_Exercise goal_
Using the data below, count the lines where "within" appears, and answer with the number alone.

[Records from a collection]
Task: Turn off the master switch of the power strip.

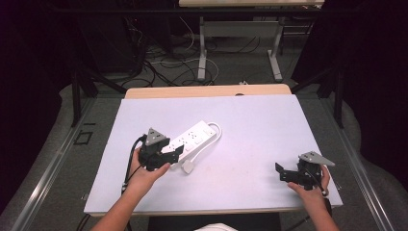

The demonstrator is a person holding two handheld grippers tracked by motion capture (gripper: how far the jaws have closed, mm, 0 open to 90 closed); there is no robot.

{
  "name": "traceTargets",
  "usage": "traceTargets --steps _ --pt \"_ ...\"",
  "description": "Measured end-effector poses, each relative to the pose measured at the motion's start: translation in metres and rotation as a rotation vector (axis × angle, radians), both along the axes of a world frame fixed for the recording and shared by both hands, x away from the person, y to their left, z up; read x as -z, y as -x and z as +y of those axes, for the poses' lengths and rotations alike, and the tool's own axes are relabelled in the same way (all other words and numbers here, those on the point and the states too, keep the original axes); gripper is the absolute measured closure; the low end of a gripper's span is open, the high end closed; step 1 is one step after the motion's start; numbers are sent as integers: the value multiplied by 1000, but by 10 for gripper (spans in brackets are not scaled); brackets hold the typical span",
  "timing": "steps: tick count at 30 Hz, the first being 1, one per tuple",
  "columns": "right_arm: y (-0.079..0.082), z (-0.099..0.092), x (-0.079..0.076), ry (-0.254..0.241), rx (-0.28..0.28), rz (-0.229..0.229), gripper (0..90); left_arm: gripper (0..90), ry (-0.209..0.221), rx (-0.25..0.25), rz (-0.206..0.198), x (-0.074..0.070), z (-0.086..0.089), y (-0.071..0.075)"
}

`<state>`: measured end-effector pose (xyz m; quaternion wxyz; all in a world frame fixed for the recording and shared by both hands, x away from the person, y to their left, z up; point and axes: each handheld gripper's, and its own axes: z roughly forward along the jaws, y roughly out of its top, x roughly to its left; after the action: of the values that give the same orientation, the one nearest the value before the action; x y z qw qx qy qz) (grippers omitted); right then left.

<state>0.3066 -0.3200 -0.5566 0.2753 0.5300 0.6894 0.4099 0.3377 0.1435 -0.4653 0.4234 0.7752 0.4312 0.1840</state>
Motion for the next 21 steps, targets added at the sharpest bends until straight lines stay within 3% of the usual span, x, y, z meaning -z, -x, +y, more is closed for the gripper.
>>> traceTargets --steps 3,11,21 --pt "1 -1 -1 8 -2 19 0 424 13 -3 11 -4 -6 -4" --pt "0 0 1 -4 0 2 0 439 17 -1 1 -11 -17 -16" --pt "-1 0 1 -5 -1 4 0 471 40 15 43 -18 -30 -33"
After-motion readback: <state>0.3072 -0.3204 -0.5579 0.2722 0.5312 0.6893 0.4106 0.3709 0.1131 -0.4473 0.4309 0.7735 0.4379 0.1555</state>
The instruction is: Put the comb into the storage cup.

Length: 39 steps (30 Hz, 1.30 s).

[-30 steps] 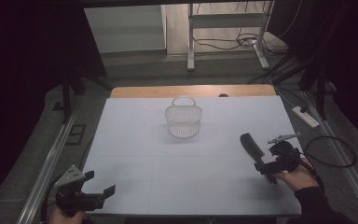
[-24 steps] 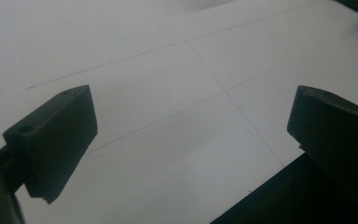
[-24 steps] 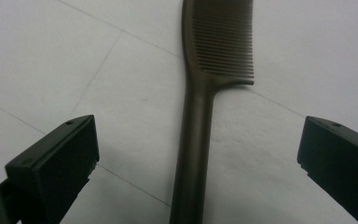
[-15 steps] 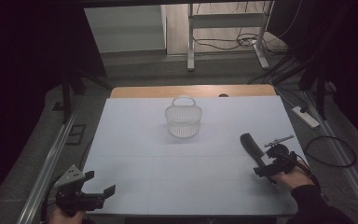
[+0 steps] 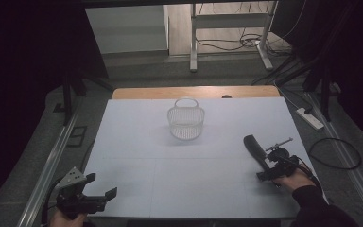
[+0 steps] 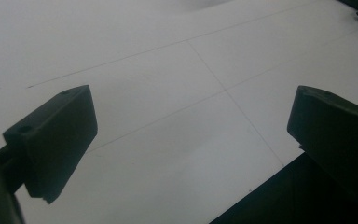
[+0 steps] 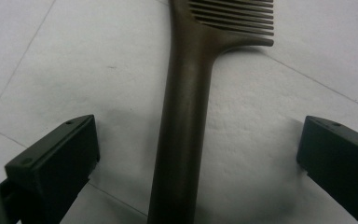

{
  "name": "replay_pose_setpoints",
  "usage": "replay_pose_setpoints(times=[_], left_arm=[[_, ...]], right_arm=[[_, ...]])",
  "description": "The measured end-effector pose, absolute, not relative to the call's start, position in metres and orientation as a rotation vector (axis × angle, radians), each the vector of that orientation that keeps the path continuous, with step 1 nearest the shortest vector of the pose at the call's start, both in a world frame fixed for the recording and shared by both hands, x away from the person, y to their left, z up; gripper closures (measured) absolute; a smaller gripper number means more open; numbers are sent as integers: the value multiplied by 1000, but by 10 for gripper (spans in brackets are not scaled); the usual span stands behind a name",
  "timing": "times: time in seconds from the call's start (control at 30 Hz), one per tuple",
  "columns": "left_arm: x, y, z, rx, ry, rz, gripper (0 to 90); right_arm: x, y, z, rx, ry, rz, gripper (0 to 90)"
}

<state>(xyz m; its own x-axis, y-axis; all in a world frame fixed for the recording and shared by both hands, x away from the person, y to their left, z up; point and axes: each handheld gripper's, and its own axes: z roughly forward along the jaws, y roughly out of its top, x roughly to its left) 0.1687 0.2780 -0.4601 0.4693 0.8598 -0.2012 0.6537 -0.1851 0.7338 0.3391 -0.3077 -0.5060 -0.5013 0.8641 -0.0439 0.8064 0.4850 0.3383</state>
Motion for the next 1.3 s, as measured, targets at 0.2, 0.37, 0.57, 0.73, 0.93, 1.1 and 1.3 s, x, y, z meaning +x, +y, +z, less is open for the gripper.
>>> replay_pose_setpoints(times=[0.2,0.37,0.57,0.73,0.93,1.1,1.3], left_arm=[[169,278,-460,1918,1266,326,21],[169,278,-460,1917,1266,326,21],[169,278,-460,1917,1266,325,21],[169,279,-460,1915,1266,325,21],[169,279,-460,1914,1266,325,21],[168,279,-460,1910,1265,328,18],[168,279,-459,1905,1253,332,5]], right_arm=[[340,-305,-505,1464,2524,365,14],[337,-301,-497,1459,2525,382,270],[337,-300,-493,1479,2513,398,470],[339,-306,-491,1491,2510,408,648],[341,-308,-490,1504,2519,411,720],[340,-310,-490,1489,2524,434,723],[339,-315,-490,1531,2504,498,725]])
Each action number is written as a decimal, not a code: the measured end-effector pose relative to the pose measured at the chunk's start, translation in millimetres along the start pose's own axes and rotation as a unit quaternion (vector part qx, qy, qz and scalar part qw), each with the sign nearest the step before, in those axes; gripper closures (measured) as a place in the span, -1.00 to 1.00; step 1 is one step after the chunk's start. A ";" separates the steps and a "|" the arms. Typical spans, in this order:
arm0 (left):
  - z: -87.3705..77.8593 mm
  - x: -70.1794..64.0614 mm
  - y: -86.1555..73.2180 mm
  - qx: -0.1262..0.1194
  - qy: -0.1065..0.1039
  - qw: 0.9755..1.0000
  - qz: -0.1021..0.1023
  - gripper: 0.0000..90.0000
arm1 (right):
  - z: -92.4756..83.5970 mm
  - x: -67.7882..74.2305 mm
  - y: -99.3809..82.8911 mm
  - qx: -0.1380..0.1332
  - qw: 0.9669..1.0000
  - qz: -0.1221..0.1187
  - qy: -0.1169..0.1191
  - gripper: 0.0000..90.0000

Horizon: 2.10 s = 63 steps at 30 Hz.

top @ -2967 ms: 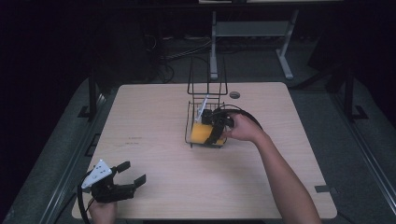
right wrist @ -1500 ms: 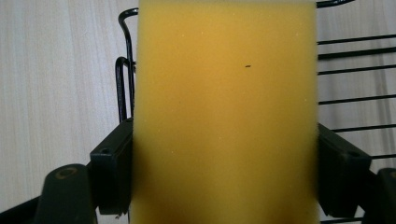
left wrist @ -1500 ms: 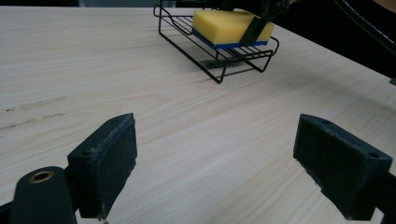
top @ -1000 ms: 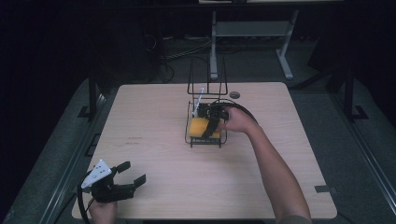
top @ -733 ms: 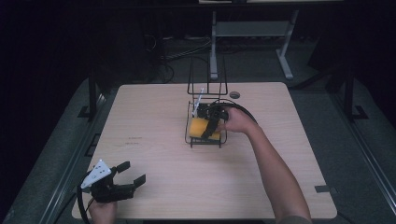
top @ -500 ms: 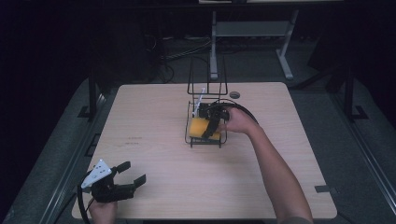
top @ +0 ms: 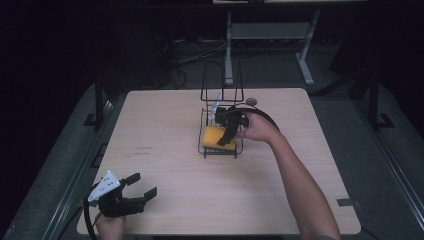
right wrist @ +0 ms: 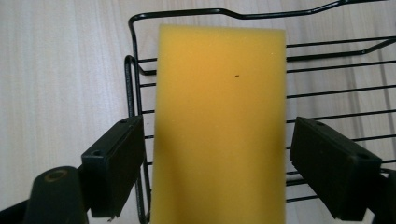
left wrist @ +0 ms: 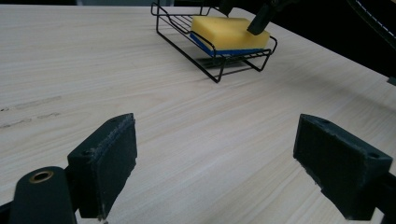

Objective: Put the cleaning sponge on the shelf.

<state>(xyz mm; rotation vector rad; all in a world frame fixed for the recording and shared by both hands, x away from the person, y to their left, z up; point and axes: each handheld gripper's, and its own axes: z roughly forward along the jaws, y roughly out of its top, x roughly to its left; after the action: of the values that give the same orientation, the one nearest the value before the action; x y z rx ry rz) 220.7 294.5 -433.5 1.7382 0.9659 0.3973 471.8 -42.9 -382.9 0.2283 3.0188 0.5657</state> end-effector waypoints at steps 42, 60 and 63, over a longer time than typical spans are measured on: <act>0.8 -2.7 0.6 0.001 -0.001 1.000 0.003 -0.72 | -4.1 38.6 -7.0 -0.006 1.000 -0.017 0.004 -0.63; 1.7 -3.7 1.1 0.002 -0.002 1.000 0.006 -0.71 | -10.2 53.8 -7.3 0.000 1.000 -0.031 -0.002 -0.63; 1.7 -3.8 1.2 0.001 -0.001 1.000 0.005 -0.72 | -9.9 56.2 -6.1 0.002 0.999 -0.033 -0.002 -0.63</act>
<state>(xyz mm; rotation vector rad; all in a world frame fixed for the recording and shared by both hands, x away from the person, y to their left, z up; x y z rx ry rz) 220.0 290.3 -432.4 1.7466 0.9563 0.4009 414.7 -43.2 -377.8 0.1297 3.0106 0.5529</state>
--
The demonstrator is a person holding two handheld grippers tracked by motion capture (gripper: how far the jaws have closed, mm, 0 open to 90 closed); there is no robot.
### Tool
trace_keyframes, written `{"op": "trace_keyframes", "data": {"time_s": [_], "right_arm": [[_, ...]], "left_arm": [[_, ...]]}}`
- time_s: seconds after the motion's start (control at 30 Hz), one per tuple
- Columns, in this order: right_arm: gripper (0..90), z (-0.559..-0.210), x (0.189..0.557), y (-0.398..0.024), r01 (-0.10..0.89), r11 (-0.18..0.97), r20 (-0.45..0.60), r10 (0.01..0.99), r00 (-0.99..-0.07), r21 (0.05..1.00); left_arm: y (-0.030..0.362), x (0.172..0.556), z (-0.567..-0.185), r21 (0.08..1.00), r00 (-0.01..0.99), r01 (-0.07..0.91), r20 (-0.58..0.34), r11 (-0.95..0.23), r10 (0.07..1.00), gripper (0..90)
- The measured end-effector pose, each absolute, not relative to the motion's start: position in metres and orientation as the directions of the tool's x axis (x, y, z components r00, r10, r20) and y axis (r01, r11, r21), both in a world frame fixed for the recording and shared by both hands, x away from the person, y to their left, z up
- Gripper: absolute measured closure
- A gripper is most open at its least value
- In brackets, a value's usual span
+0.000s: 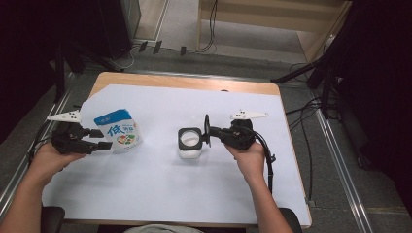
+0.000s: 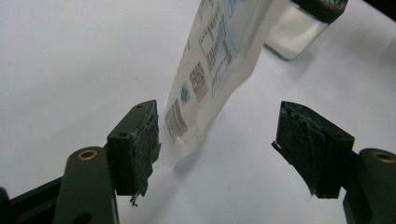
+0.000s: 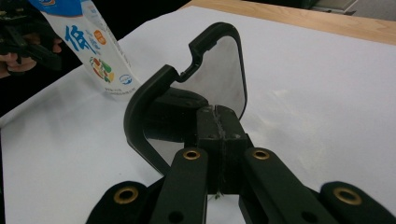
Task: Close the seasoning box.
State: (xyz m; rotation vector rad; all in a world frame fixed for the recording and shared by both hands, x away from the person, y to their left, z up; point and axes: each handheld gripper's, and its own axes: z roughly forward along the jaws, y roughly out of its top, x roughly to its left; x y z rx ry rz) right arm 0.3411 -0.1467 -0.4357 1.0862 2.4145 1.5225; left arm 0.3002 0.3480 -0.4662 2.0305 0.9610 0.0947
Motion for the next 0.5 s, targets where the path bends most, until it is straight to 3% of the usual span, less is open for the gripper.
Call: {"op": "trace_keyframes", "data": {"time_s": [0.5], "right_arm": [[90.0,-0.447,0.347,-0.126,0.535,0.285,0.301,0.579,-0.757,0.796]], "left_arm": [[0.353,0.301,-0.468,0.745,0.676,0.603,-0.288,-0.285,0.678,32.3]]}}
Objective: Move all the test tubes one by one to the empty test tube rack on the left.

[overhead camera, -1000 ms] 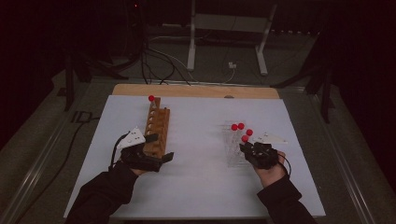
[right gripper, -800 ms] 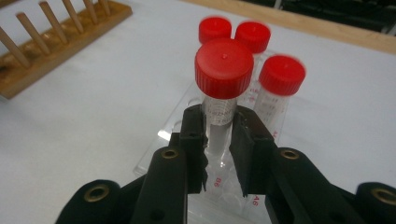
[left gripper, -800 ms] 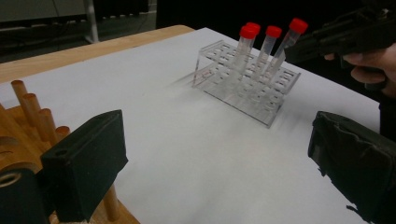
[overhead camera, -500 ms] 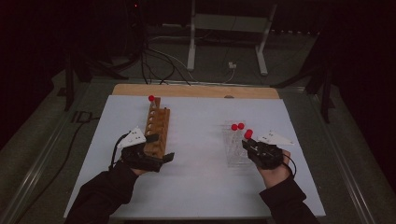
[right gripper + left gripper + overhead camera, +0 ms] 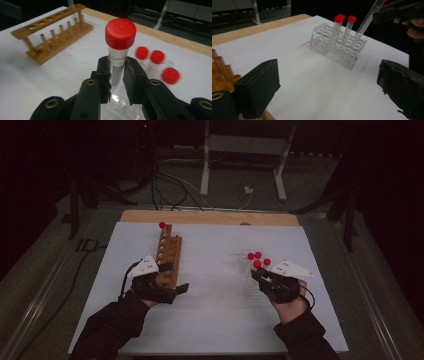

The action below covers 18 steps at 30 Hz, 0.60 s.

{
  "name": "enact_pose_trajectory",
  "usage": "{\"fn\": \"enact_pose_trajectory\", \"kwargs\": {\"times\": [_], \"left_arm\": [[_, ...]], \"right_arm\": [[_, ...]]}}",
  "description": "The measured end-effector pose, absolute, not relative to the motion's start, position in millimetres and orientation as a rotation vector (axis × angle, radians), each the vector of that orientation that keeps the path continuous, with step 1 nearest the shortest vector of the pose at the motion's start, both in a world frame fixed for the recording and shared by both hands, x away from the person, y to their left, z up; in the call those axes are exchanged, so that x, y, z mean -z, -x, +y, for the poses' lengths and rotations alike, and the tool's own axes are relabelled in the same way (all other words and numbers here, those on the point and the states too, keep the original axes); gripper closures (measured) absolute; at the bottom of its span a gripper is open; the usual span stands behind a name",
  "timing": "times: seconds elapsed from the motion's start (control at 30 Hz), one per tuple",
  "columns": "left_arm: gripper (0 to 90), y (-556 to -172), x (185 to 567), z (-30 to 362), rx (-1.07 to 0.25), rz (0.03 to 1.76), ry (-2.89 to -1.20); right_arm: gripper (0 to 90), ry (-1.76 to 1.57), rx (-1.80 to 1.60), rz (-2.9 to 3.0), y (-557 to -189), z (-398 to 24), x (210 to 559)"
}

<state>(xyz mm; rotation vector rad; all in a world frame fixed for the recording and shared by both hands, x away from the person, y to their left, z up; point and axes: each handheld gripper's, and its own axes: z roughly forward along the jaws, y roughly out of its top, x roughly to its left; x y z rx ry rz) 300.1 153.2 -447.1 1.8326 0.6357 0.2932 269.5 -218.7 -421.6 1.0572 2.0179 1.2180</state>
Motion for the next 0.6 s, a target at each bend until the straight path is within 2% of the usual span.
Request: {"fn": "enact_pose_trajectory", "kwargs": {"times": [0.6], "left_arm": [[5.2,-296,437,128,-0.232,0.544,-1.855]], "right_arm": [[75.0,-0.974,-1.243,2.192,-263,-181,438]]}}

_Answer area_
2